Try it
Print the listing once more, exactly as it stands.

•••••

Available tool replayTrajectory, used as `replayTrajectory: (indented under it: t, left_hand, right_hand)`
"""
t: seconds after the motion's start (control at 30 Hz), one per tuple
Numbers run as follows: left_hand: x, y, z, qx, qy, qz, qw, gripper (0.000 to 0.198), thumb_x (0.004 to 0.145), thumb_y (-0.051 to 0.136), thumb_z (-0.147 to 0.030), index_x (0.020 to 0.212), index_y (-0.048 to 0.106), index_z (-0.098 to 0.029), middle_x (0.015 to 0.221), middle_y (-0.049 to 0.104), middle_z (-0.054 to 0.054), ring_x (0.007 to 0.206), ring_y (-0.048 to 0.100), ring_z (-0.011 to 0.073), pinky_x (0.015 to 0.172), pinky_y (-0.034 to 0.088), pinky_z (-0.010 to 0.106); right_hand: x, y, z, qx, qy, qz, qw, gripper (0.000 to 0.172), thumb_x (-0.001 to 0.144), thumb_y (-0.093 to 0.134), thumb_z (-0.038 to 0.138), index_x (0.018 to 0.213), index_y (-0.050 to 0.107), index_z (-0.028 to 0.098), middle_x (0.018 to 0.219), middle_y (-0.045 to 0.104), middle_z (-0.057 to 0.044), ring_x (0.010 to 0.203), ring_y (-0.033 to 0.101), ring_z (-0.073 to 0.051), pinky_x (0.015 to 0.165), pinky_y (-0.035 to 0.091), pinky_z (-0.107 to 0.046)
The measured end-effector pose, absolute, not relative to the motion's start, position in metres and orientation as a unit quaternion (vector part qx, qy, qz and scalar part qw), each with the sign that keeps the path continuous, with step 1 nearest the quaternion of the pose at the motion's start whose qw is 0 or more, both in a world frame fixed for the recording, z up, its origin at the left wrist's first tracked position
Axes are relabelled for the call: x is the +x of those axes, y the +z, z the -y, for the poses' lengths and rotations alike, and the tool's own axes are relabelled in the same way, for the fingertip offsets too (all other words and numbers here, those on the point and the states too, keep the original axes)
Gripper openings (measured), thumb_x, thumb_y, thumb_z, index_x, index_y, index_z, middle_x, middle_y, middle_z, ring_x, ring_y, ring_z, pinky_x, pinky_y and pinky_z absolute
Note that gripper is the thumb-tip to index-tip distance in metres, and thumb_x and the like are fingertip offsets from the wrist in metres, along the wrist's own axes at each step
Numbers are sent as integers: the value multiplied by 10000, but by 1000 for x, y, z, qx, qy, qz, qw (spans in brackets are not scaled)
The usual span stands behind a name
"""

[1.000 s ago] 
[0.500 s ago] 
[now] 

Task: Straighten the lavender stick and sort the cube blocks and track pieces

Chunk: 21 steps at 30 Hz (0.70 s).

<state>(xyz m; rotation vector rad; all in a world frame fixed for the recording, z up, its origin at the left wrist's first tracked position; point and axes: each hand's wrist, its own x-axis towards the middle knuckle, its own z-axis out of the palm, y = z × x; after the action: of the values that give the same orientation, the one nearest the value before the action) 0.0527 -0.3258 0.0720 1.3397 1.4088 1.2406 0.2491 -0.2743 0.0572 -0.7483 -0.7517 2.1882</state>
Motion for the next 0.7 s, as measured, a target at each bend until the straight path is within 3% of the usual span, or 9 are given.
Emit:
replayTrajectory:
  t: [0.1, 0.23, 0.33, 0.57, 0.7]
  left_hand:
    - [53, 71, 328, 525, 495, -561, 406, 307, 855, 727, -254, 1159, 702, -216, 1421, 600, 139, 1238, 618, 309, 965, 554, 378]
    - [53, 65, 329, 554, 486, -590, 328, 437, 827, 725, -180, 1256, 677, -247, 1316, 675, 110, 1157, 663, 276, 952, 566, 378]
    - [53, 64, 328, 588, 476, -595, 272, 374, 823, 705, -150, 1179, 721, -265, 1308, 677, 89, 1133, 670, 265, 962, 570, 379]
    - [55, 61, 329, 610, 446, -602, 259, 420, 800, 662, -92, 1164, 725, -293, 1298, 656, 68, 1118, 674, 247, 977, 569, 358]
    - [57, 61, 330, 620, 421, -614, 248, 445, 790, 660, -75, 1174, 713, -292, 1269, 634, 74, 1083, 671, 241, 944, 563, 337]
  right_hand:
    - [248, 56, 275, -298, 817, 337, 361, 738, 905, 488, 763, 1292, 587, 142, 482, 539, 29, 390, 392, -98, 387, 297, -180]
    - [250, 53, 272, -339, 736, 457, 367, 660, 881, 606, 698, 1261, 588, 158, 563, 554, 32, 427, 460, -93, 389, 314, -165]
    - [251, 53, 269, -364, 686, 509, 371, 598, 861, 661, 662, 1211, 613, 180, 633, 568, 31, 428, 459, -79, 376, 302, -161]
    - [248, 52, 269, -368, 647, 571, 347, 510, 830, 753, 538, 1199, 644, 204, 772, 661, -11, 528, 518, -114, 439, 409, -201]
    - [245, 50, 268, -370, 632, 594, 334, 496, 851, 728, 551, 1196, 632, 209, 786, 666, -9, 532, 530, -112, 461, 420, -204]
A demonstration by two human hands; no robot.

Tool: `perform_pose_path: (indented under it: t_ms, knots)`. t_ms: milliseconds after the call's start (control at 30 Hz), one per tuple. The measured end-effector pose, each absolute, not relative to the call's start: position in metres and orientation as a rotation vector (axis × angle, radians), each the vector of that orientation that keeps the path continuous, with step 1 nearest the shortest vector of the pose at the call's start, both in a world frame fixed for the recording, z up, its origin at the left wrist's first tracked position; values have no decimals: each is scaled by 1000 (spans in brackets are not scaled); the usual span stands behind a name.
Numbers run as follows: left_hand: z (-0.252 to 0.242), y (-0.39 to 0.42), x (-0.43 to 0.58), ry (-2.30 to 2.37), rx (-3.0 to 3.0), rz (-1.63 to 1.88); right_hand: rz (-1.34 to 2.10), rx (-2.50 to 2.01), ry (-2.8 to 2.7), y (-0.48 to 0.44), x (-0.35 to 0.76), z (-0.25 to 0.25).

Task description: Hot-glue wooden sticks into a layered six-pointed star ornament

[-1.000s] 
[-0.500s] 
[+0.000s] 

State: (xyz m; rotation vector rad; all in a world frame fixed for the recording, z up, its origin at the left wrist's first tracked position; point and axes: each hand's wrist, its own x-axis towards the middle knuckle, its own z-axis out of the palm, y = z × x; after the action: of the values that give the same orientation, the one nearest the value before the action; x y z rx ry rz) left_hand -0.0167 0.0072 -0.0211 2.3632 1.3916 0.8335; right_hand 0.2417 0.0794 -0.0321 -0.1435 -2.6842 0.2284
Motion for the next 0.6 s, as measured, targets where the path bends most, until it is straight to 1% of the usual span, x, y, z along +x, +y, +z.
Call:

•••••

Output below
Available tool replayTrajectory, used as `replayTrajectory: (indented under it: t, left_hand, right_hand)`
"""
t: seconds after the motion's start (control at 30 Hz), one per tuple
Numbers run as follows: left_hand: x, y, z, qx, qy, qz, qw, gripper (0.000 to 0.198), thumb_x (0.004 to 0.145), thumb_y (-0.051 to 0.136), thumb_z (-0.147 to 0.030), index_x (0.020 to 0.212), index_y (-0.048 to 0.106), index_z (-0.098 to 0.029), middle_x (0.015 to 0.221), middle_y (-0.049 to 0.104), middle_z (-0.054 to 0.054), ring_x (0.007 to 0.206), ring_y (-0.048 to 0.100), ring_z (-0.011 to 0.073), pinky_x (0.015 to 0.172), pinky_y (-0.034 to 0.088), pinky_z (-0.010 to 0.106); right_hand: x, y, z, qx, qy, qz, qw, gripper (0.000 to 0.172), thumb_x (-0.001 to 0.144), thumb_y (-0.093 to 0.134), thumb_z (-0.038 to 0.138), index_x (0.018 to 0.213), index_y (-0.050 to 0.107), index_z (-0.028 to 0.098), middle_x (0.018 to 0.219), middle_y (-0.045 to 0.104), middle_z (-0.057 to 0.044), ring_x (0.010 to 0.203), ring_y (-0.033 to 0.101), ring_z (-0.073 to 0.051), pinky_x (0.015 to 0.165), pinky_y (-0.035 to 0.091), pinky_z (-0.107 to 0.046)
The measured end-effector pose, absolute, not relative to the motion's start, position in metres and orientation as a unit quaternion (vector part qx, qy, qz and scalar part qw), each with the sign that keeps the path continuous, with step 1 nearest the quaternion of the pose at the motion's start whose qw is 0 or more, both in a world frame fixed for the recording, z up, its origin at the left wrist's first tracked position
Axes are relabelled for the call: x is the +x of those axes, y the +z, z the -y, for the poses' lengths and rotations alike, and the tool's own axes are relabelled in the same way, for the fingertip offsets too (all other words and numbers here, those on the point and the states too, keep the original axes)
Gripper openings (measured), thumb_x, thumb_y, thumb_z, index_x, index_y, index_z, middle_x, middle_y, middle_z, ring_x, ring_y, ring_z, pinky_x, pinky_y and pinky_z absolute
Note that gripper is the thumb-tip to index-tip distance in metres, and thumb_x and the like are fingertip offsets from the wrist in metres, along the wrist's own axes at each step
Numbers are sent as integers: the value multiplied by 10000, but by 1000 for x, y, z, qx, qy, qz, qw (spans in brackets are not scaled)
The usual span stands behind a name
"""

[1.000 s ago] 
[0.500 s ago] 
[now] 

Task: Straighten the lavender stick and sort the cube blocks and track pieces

Chunk: 21 steps at 30 Hz (0.70 s).

<state>(xyz m; rotation vector rad; all in a world frame fixed for the recording, z up, its origin at the left wrist's first tracked position; point and axes: each hand's wrist, its own x-axis towards the middle knuckle, its own z-axis out of the palm, y = z × x; after the action: of the values that give the same orientation, the one nearest the value before the action) 0.0527 -0.3258 0.0720 1.3397 1.4088 1.2406 0.2491 -0.2743 0.0572 -0.7483 -0.7517 2.1882</state>
Motion for the next 0.7 s, as measured, a target at each bend until the straight path is within 3% of the usual span, or 9 are given.
Emit:
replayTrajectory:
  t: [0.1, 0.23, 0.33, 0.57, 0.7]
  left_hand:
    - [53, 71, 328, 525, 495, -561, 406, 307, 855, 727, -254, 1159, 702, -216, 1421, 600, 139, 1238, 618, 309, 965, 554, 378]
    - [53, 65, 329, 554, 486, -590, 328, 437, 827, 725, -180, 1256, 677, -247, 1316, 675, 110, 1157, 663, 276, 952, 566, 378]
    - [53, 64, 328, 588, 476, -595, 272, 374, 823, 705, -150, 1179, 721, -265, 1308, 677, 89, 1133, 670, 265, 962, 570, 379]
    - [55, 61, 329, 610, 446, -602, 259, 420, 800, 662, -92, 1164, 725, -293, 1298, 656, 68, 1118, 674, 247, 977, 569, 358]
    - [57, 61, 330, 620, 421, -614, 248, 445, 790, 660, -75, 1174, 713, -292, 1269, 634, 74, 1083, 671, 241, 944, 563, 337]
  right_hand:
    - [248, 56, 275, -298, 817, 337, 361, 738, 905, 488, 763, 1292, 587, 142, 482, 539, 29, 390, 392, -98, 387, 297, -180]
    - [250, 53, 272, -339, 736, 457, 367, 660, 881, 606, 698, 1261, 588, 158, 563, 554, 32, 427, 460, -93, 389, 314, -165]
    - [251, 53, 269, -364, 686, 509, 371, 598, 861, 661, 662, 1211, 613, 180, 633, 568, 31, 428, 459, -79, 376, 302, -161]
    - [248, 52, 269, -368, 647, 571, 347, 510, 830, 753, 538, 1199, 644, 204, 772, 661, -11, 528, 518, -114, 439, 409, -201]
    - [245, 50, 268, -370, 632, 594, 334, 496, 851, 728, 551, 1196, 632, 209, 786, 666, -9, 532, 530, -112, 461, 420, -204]
A demonstration by two human hands; no robot.

Tool: `perform_pose_path: (indented under it: t_ms, knots)`. t_ms: milliseconds after the call's start (control at 30 Hz), one per tuple. The measured end-effector pose, each absolute, not relative to the call's start: position in metres and orientation as a rotation vector (axis × angle, radians), each the vector of that orientation that keeps the path continuous, with step 1 nearest the shortest vector of the pose at the call's start, both in a world frame fixed for the recording, z up, its origin at the left wrist's first tracked position; values have no decimals: each is scaled by 1000 (spans in brackets are not scaled); the usual span stands behind a name.
Numbers run as follows: left_hand: z (-0.252 to 0.242), y (-0.39 to 0.42), x (-0.43 to 0.58), ry (-2.30 to 2.37), rx (-3.0 to 3.0), rz (-1.63 to 1.88); right_hand: rz (-1.34 to 2.10), rx (-2.50 to 2.01), ry (-2.8 to 2.7), y (-0.48 to 0.44), x (-0.35 to 0.76), z (-0.25 to 0.25).

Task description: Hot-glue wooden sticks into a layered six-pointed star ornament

[-1.000s] 
[-0.500s] 
[+0.000s] 

State: (xyz m; rotation vector rad; all in a world frame fixed for the recording, z up, its origin at the left wrist's first tracked position; point and axes: each hand's wrist, its own x-axis towards the middle knuckle, its own z-axis out of the palm, y = z × x; after the action: of the values that give the same orientation, the one nearest the value before the action; x y z rx ry rz) left_hand -0.0167 0.0072 -0.0211 2.3632 1.3916 0.8335; right_hand 0.2417 0.0794 -0.0321 -0.1435 -2.6842 0.2284
Motion for the next 0.6 s, as measured, targets where the path bends most, until it is straight to 1% of the usual span, x, y, z along +x, +y, +z.
Call:

This is the complete output for the exercise.